More than a week ago, on the 18th of June, precisely, was my birthday. The special, or rather extraordinary occasion that took place, was not in relation to the day. I had no party. No treats. No outings. I have no resentment towards the absence of any form of celebration. I had every intention of treating it just like any other day and it wasn’t as if I never held any celebrations on normal days. Everyday could be a birthday if the main criteria were the fulfillment of any of the occasions above.
The special thing about this year’s birthday was that I totally forgot it. I would have never thought such a state of mind would ever be possible in my case.
When I was little, my birthday was always a big deal. I guess it’s one of the blessings as well as curses that come to you if you were a first child to parents like mine. My birthday was always celebrated with the typical cake-and-candy scenario until I was about 11 years old. After that, as I became supposedly more “grown-up”, the fun and games transformed into outings and treats with family and friends.
As I got into senior high school, the occasions became less festive but more religious (in search of a better word). My family and I prepared gatherings at home for our close friends and neighbors. We would serve traditional food and drinks for the guests and ask one of my friends or neighbors to lead us into a prayer to Allah to thank Him for His blessings. It was a nice change.
When I got into college, the occasions became a lot simpler. It was usually in the form of treating my friends to food we all like. One of the great things at that time was, my friends liked to make birthday surprises for me. I remember the times when my dorm friends pretended to forget all day and surprised me with cake and presents at night. I remember when my friends from STAN EC came to my dorm at 1 am, also with cake and presents. I remember when my class mate and also class captain poured a bottle of water on my head on my 19th birthday.
After college, there were no more celebrations. The occasions that signaled it was my birthday were the Happy Birthday wishes through calls, text messages, and Facebook. I still got some presents too. It’s not that I did not like treating my friends and holding gatherings, but the change suited my condition. I have been living far away from my friends and family during the last two years. Distance makes some things difficult to do. Among them, celebrating my birthday.
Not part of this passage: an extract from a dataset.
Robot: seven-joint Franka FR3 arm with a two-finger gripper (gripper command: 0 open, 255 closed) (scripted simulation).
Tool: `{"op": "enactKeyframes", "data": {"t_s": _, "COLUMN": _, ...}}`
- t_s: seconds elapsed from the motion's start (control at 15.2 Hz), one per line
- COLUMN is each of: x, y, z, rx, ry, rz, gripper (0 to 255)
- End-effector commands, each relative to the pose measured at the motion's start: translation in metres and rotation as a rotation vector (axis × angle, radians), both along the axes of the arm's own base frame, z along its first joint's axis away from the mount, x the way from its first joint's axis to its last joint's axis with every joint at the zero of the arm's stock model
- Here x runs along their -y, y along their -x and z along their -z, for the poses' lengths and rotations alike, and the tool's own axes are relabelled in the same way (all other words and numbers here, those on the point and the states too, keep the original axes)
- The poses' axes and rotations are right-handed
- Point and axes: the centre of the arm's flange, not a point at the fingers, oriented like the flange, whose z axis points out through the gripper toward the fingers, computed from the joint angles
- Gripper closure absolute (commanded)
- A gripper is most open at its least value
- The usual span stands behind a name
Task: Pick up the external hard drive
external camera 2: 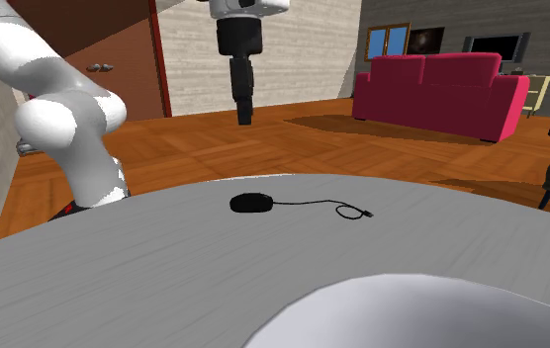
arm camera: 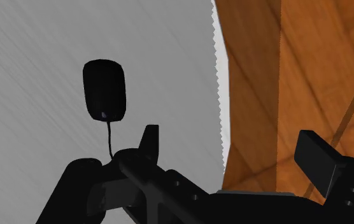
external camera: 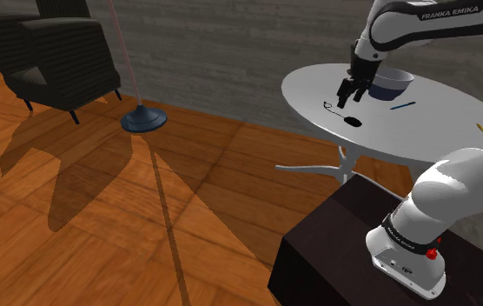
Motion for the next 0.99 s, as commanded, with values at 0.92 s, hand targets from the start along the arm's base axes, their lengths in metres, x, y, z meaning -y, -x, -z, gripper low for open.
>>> {"op": "enactKeyframes", "data": {"t_s": 0.92, "x": 0.121, "y": -0.017, "z": 0.096, "rx": -0.021, "ry": -0.035, "rz": 0.005, "gripper": 0}}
Anyway, the most important thing these days is celebrating every day that I can be with my family and friends. Those times don’t come easy anymore. So whether it is my birthday or not, when I am together with them, it is worth celebrating. Consequently, I don’t feel like celebrating my birthday when they aren’t with me. That was the case this year. I guess the feeling kept building until my mind decided that the memory wasn’t worth keeping. Other than that, I got busier so I always had a lot of things on my mind. My focus was divided as it was.
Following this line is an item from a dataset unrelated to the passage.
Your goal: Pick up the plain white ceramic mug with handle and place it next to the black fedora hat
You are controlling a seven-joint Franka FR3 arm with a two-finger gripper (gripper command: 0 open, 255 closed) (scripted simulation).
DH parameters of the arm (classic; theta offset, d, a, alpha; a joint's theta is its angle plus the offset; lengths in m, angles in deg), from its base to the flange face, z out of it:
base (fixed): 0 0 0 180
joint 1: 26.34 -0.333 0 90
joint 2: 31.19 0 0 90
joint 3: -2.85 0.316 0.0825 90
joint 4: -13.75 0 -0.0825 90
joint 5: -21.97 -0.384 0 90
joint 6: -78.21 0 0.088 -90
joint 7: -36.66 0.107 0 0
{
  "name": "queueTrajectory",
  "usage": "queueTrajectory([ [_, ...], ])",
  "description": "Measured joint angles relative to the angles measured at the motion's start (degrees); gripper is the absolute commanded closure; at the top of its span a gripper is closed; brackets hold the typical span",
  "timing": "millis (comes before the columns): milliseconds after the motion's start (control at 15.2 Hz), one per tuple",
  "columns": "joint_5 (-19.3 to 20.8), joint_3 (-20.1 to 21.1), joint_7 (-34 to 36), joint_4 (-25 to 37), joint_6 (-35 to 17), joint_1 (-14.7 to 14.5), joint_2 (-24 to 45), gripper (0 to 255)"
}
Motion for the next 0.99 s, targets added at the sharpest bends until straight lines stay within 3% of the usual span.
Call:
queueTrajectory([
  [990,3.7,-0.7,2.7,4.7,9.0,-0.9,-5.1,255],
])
I wonder what birthdays are like for other people. Is it the non-stop occurrence of festive celebrations? Or does it slowly transform as time goes on? Do some people not celebrate it at all?
I don’t know what my birthdays would be like in the future, but I regard them as checkpoints – like in those video games. It is a parameter for evaluation and introspection. So I can be in a mood for celebration or mourning depending on the results.
In this self-indulgent quest, sometimes failures might seem more evident than achievements. Sometimes age might seem more of a curse than blessing. But I think time itself, as the dimension given, is a blessing and a test. A test itself is a chance, a challenge, and an opportunity.